Now, as for your assertion that Corporate Amerika will cut capable employees for trainees just to cash in on the suggested tax incentives, that's hogwash.

That might work on an assembly line, where yet another monkey can be taught to affix an imported hub cap to a wheel just in from Canada. But, we must also consider that manufacturing jobs have also become about as scarce as Democrats big on morals.

At 20% down, or 25% down, no company worth it's weight in rubber dog sh*t would cut into a skeleton staff of proven employees, replace them with inexperienced trainees, and all for a tax incentive. And at 25% down, what would there be a need to produce?

No, big business realizes that the current administration imported from Chicago is clueless, and as a matter of fact, has been outwardly hostile to big business as well as small. And that's exactly why big business is prepared to hunker down and wait 'til next we vote. Because big business is hoping that the next administration is comprised, at least in part, by people who understand what drives and motivates a free market, capitalist country.

Bush may have been too cozy with big business interests, as you democrats have howled about all along.
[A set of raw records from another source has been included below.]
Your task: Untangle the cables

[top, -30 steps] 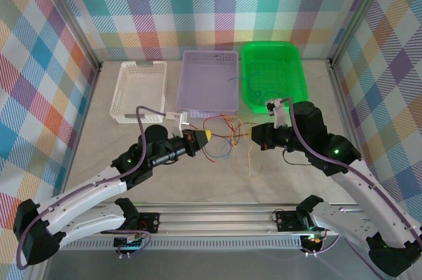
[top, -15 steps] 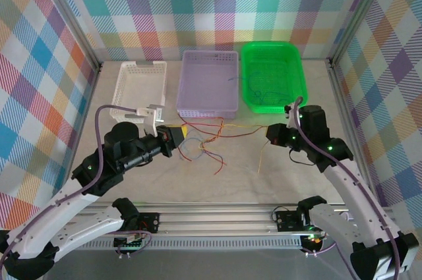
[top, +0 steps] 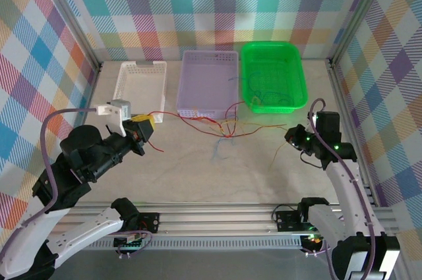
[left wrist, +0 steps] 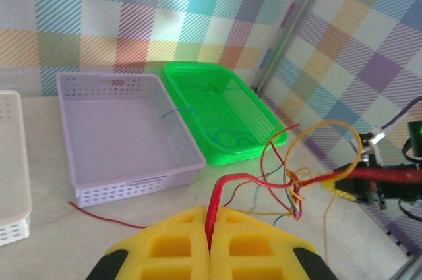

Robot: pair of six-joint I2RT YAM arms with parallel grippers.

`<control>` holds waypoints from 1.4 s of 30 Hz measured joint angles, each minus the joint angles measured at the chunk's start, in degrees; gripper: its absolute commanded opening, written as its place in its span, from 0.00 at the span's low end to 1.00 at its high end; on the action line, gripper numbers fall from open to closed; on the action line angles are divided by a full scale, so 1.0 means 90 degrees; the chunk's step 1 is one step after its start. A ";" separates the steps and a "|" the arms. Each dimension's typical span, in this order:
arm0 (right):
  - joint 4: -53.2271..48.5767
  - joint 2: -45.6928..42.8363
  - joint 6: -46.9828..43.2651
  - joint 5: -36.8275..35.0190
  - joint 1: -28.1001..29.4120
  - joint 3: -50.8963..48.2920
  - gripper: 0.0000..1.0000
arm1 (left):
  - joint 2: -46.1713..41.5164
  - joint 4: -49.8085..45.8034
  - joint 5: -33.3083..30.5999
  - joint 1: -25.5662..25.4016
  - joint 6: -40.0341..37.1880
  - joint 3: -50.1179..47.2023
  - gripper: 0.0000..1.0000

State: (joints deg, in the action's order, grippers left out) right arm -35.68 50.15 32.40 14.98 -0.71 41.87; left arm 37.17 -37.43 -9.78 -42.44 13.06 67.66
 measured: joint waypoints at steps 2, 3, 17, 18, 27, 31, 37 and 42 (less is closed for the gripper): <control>-0.0039 -0.0010 0.0022 -0.0007 -0.0168 -0.0010 0.00 | 0.0087 -0.0141 -0.0124 0.0000 -0.0134 0.0061 0.00; -0.0041 -0.0019 0.0029 0.0010 -0.0321 -0.0039 0.00 | 0.0143 -0.0223 -0.0199 0.0000 -0.0206 0.0114 0.00; -0.0053 0.0134 0.0330 0.0248 -0.1780 -0.0595 0.00 | 0.0537 -0.0906 -0.1904 0.0029 -0.0532 0.1124 0.00; -0.0056 0.0155 0.0333 0.0219 -0.1846 -0.0595 0.00 | 0.0539 -0.0908 -0.2028 0.0029 -0.0534 0.1180 0.00; 0.0034 0.0255 0.0323 0.0389 -0.1923 -0.0614 0.00 | 0.0712 -0.1175 -0.2135 0.0041 -0.0474 0.1358 0.00; 0.0056 0.0338 0.0136 0.0478 -0.1290 -0.0576 0.05 | 0.0794 -0.1151 -0.1875 0.0041 -0.0364 0.1362 0.00; 0.0061 0.0658 -0.0250 0.0291 0.0486 -0.0022 0.50 | 0.1149 -0.0913 -0.1426 0.0063 -0.0194 0.1365 0.00; 0.0452 0.0512 -0.0566 0.0095 0.1695 0.0328 0.71 | 0.1547 -0.0607 -0.0925 0.0066 0.0036 0.1430 0.00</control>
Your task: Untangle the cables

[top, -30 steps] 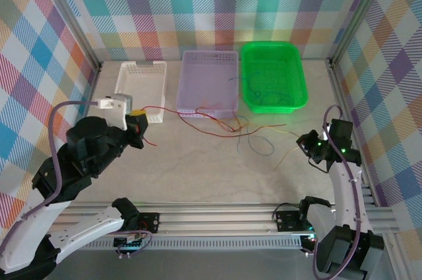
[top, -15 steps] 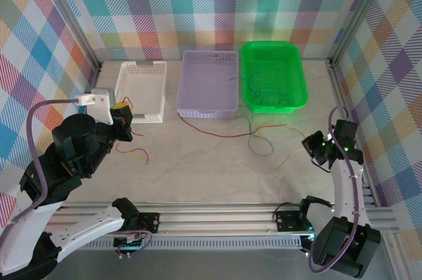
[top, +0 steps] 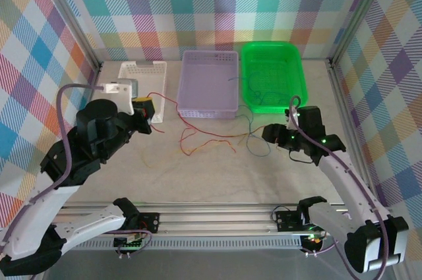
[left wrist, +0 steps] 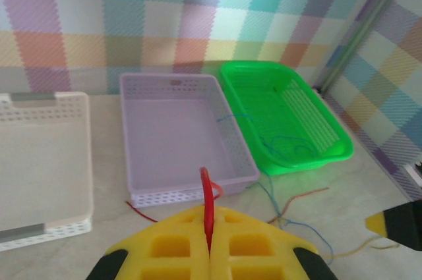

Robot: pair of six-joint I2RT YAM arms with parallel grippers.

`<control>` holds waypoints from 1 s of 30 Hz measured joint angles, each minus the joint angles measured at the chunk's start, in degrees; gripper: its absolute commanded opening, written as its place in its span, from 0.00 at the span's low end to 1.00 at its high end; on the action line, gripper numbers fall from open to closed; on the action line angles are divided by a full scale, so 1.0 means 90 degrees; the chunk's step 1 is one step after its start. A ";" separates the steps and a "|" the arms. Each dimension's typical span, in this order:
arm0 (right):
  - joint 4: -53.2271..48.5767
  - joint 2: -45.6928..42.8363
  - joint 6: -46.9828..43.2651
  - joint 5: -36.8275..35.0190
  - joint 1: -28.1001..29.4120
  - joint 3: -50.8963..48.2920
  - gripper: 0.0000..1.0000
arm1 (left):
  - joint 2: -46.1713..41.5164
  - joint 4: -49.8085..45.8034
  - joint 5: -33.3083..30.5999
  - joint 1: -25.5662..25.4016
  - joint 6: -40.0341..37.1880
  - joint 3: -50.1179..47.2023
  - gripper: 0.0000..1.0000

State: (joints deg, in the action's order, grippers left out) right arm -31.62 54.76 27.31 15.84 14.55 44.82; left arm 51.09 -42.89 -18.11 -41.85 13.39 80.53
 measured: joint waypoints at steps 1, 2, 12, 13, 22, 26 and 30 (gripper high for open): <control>0.0104 -0.0039 -0.0056 0.0002 0.0114 0.0019 0.72 | 0.0063 0.0056 0.0083 0.0000 0.0041 0.0015 0.00; 0.0243 -0.0063 -0.0107 0.0010 0.0233 0.0046 0.73 | 0.0151 0.0129 0.0177 0.0000 0.0085 0.0022 0.00; 0.1154 0.0534 -0.0362 -0.0051 0.1438 0.0223 0.77 | 0.0619 0.0665 0.0561 0.0000 0.0197 0.0112 0.00; 0.1175 0.0544 -0.0374 -0.0095 0.1435 0.0223 0.77 | 0.0673 0.0741 0.0554 0.0000 0.0165 0.0148 0.00; 0.1523 -0.0085 -0.0323 -0.0850 0.1435 0.0138 0.82 | 0.2074 0.2198 0.0525 0.0299 -0.0602 0.0495 0.00; 0.1316 0.0007 -0.0245 -0.1268 0.1435 0.0321 0.83 | 0.3177 0.2786 0.0753 0.0780 -0.0755 0.0894 0.00; 0.0925 0.0595 -0.0262 -0.1647 0.1435 0.1078 0.83 | 0.4209 0.2956 0.0896 0.1175 -0.0772 0.1569 0.00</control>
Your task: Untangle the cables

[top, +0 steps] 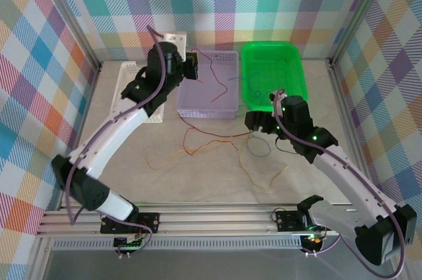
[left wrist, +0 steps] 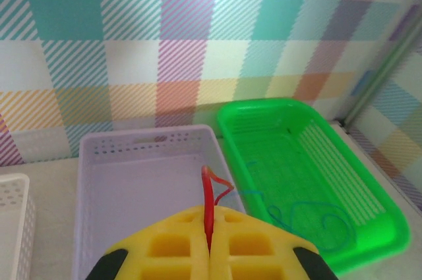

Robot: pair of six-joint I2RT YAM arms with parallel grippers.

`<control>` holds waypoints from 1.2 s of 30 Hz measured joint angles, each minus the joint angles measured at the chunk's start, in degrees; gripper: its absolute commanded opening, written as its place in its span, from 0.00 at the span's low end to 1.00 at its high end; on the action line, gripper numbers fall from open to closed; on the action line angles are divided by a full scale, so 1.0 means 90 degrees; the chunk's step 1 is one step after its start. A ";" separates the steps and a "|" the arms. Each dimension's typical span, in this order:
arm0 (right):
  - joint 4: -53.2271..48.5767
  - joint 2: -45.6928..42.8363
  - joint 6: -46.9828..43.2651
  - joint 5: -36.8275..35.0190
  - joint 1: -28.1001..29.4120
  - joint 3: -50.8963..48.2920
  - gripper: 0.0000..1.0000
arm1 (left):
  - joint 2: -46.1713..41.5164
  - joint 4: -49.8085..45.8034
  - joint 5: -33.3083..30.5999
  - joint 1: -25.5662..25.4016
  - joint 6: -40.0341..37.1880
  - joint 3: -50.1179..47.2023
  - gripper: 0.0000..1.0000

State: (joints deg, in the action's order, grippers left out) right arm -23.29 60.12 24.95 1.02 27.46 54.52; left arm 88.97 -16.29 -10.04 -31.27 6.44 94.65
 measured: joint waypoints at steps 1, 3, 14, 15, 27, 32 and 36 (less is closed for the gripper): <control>-0.0073 0.0160 -0.0029 -0.0083 0.0000 0.0199 0.83 | 0.0189 -0.0002 0.0002 0.0049 -0.0010 0.0165 0.00; -0.0221 0.0602 -0.0158 -0.0289 0.0000 0.0719 0.83 | 0.0619 -0.0005 0.0012 0.0129 -0.0044 0.0610 0.00; -0.0852 0.3650 -0.1326 -0.1265 0.0000 0.3412 0.78 | 0.2518 -0.0049 0.0163 0.0330 -0.0078 0.1513 0.00; -0.0911 0.3934 -0.1411 -0.1333 -0.0010 0.3662 0.76 | 0.2696 -0.0070 0.0187 0.0357 -0.0051 0.1523 0.00; -0.1285 0.6091 -0.1702 -0.0886 -0.0746 0.5408 0.64 | 0.3874 -0.0345 0.0493 0.0549 0.0335 0.1989 0.00; -0.1338 0.6664 -0.1705 -0.0612 -0.0935 0.5887 0.64 | 0.4257 -0.0359 0.0576 0.0629 0.0410 0.2110 0.13; -0.1350 0.6904 -0.1705 -0.0335 -0.0937 0.6154 0.63 | 0.4573 -0.0413 0.0712 0.0634 0.0515 0.2176 0.35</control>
But the necessary correction to that is not to elect people who openly despise big business, people who openly chide big business and people who openly promise to punish big business.

The fact is, right now, Obama and his cast of commies need big business more than big business needs Obama and crew. So if the anti-business creeps keep it up, big business will not expand on their troubled watch, millions upon millions of angered Americans will remain jobless and big business and the jobless combined will work to defeat them at the polls.

Uncertainty coupled with cluelessness will not make this economy hum any time soon. And therein lies Obama's rapid undoing.

And as far as job creation goes, if big business doesn't create jobs, who will? Obama? Obama and his bumbling cast of lashing-out Marxists?

Yeah, that'll happen right after Cuba and Mars sign a defense pact.

Dude, you cannot be that far gone. No insult intended, but think it through.